===== DATA SECTION

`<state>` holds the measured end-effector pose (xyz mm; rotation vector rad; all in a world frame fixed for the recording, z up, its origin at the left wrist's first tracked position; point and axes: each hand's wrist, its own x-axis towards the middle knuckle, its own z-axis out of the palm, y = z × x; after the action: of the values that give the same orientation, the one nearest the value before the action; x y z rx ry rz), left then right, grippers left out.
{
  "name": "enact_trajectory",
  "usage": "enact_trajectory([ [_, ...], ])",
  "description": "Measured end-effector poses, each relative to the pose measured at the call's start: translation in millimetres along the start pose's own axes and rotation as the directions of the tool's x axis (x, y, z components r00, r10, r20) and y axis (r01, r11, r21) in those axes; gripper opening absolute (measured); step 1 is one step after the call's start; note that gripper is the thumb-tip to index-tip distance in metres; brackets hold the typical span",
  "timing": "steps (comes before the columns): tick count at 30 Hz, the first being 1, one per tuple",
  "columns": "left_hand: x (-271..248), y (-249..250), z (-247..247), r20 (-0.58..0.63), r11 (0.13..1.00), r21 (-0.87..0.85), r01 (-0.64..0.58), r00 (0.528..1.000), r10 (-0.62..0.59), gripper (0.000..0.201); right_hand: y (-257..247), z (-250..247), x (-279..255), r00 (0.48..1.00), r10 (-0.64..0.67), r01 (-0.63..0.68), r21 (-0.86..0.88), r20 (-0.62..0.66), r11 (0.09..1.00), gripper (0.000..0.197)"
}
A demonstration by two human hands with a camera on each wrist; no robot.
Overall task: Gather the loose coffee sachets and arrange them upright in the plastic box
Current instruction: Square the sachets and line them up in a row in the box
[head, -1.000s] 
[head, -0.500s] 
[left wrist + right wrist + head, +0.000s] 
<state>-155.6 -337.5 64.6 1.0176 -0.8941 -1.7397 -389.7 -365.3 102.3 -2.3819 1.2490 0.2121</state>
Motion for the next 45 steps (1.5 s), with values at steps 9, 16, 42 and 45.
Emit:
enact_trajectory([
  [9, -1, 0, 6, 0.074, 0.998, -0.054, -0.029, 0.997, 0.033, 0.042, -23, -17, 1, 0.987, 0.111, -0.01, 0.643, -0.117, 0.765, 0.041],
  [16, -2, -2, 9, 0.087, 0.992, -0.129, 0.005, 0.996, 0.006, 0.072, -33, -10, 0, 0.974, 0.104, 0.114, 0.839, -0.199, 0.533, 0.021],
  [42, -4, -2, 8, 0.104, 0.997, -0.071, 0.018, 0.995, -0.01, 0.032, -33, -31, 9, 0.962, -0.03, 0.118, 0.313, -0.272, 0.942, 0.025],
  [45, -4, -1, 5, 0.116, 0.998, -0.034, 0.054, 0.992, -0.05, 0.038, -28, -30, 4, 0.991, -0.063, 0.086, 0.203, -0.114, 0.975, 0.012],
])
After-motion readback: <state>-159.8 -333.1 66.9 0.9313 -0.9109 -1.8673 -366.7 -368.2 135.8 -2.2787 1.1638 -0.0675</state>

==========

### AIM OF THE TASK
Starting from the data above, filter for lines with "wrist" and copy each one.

### EXERCISE ANSWER
`<state>` holds the measured end-effector pose (xyz mm; rotation vector rad; all in a world frame fixed for the recording, z up, its origin at the left wrist's first tracked position; point and axes: each hand's wrist, its own x-axis towards the middle knuckle, its own z-axis out of the palm, y = z × x; after the action: of the values that give the same orientation, the one nearest the value before the action; x y z rx ry rz), left then right, grippers left out.
A demonstration by two human hands with a camera on each wrist; no robot.
[left wrist + right wrist + head, +0.000s] 

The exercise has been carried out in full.